• What to produce:
Search the records for the string "base". Copy each line where it occurs.
[[ Records for this task open ]]
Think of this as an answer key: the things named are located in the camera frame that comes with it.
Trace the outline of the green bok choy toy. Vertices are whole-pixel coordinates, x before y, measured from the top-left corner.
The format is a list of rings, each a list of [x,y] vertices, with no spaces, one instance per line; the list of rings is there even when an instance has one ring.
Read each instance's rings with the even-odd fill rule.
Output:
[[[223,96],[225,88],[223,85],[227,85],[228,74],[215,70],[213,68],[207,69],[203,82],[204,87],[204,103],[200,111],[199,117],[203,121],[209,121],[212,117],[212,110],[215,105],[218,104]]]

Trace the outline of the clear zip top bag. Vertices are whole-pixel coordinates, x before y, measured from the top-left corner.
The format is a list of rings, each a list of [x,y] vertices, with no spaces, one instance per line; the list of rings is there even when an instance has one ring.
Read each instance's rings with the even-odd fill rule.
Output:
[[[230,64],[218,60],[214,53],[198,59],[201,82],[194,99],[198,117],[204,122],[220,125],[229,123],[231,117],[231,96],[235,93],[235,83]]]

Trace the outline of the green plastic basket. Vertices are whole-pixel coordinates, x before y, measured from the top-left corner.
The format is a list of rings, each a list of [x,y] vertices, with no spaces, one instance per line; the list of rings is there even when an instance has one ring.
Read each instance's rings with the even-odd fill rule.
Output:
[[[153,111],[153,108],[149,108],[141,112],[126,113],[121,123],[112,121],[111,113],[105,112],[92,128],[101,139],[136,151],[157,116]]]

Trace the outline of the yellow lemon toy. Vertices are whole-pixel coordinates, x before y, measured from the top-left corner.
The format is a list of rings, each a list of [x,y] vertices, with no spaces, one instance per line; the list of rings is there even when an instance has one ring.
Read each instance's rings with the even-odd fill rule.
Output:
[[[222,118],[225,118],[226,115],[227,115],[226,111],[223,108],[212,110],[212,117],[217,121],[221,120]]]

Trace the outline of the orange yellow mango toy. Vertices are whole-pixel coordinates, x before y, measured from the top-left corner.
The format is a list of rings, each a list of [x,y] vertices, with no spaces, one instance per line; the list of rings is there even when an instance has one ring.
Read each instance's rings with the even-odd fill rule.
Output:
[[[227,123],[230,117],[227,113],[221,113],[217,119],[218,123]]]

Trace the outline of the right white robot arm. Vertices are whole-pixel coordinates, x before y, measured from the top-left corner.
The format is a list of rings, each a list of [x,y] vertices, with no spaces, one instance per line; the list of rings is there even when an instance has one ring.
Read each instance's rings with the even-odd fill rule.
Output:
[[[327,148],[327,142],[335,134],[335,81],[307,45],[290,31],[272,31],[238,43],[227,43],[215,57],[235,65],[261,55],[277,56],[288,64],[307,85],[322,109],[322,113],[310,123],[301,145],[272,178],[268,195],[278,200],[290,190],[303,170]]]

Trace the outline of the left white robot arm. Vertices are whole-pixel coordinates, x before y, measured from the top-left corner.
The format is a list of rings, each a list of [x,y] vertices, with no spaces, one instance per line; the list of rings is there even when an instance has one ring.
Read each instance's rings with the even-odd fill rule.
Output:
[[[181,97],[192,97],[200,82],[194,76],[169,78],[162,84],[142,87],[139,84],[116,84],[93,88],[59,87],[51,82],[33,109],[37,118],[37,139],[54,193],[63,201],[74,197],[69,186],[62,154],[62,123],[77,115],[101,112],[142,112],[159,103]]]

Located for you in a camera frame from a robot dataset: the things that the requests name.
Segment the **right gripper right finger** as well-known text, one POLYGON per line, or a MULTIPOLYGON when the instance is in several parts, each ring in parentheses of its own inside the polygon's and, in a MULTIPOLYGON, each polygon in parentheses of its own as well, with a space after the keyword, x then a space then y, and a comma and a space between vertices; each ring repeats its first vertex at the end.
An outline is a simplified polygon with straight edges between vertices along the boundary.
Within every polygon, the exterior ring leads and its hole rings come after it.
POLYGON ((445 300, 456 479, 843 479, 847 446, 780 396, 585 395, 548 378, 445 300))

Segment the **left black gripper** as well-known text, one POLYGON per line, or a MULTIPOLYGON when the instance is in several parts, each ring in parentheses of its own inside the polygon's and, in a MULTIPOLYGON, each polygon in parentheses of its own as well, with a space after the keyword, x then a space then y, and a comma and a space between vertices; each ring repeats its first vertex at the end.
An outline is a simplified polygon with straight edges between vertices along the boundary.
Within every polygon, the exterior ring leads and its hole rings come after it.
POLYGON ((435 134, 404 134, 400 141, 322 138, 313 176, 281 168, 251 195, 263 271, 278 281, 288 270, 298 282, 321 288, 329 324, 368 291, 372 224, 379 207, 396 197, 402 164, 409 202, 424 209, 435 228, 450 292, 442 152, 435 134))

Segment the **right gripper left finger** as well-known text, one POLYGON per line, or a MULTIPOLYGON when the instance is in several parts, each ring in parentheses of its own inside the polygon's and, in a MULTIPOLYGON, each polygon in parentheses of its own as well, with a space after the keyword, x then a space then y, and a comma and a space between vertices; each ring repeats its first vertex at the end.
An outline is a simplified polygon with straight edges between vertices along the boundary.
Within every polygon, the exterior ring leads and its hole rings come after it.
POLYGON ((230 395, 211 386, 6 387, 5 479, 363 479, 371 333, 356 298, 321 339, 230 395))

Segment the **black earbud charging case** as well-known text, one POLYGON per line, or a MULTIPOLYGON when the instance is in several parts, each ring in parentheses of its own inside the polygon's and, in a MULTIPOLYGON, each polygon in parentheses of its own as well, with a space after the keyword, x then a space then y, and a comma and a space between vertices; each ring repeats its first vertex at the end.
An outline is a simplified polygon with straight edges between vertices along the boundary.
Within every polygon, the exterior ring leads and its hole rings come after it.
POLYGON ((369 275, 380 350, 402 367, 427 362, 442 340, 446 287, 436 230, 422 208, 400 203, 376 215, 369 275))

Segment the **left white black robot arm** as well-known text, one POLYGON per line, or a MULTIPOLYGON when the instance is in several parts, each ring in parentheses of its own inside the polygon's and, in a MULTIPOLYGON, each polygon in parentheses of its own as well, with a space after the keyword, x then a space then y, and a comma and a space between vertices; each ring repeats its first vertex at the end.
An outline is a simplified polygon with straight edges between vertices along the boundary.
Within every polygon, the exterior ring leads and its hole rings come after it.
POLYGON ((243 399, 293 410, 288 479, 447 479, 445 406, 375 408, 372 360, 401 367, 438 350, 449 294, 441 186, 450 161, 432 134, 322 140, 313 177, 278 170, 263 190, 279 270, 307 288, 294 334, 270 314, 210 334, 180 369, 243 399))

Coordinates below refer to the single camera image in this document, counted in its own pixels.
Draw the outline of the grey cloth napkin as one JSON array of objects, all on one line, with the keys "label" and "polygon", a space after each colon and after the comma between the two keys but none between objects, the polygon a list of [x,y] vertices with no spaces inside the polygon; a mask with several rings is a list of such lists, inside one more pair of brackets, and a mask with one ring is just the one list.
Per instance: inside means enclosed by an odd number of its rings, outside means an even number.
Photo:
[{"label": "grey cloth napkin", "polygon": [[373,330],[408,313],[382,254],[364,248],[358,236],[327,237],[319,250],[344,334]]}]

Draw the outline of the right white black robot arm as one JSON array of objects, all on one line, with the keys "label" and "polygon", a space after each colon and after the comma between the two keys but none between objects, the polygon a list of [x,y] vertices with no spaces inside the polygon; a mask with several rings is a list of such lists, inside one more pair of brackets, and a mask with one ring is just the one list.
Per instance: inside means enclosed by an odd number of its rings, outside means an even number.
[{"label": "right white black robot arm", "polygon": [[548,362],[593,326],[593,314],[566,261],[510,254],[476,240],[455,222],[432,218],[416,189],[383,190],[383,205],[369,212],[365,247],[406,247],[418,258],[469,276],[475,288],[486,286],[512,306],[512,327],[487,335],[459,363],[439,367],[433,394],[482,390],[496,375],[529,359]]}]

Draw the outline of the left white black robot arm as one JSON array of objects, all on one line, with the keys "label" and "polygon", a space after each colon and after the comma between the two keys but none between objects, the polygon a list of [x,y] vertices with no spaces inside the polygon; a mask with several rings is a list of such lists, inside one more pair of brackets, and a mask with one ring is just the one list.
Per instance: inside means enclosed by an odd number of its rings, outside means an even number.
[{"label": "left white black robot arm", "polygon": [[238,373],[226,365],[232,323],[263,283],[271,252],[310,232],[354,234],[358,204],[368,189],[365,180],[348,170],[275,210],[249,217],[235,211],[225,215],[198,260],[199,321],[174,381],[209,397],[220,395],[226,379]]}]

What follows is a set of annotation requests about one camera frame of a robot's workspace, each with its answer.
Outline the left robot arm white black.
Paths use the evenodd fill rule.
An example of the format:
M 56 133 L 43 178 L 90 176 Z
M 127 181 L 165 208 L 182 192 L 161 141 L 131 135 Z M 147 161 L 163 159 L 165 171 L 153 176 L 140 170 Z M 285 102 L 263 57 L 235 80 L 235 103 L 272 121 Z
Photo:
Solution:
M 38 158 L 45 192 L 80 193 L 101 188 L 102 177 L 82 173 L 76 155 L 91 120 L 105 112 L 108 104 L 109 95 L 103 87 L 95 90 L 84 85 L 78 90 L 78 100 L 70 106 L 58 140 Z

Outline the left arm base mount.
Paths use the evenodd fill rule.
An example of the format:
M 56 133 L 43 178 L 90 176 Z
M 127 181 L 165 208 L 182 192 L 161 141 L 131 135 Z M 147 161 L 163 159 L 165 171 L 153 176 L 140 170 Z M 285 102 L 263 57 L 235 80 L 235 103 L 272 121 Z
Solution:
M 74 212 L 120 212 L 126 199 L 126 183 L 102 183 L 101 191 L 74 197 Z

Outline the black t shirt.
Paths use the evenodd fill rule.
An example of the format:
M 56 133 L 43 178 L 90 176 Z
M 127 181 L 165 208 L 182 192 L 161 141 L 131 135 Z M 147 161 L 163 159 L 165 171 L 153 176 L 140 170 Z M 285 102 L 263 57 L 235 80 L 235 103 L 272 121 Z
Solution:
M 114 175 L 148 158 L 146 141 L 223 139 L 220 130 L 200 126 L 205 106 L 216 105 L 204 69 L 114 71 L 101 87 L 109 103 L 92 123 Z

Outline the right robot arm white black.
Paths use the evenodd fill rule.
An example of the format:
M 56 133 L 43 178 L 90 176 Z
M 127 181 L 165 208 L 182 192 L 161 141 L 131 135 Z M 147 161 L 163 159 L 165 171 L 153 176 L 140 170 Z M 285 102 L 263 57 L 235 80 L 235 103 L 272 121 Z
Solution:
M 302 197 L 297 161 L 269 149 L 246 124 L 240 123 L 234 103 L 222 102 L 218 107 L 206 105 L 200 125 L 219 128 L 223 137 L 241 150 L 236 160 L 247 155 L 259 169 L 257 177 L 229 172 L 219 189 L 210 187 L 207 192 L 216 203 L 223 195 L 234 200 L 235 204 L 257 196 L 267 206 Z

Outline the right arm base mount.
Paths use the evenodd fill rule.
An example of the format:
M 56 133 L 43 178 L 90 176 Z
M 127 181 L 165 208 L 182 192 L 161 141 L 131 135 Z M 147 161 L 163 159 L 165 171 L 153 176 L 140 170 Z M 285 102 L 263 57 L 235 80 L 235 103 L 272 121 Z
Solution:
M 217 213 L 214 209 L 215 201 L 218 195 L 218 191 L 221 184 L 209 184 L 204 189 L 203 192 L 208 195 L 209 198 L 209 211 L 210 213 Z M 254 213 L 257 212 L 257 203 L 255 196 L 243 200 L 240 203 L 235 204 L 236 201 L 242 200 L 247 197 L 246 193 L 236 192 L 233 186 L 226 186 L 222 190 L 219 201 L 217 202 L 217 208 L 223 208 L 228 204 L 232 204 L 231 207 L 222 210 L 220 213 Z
[[ Records for this task closed ]]
• Solved exercise:
Outline the left arm base mount.
Outline the right arm base mount.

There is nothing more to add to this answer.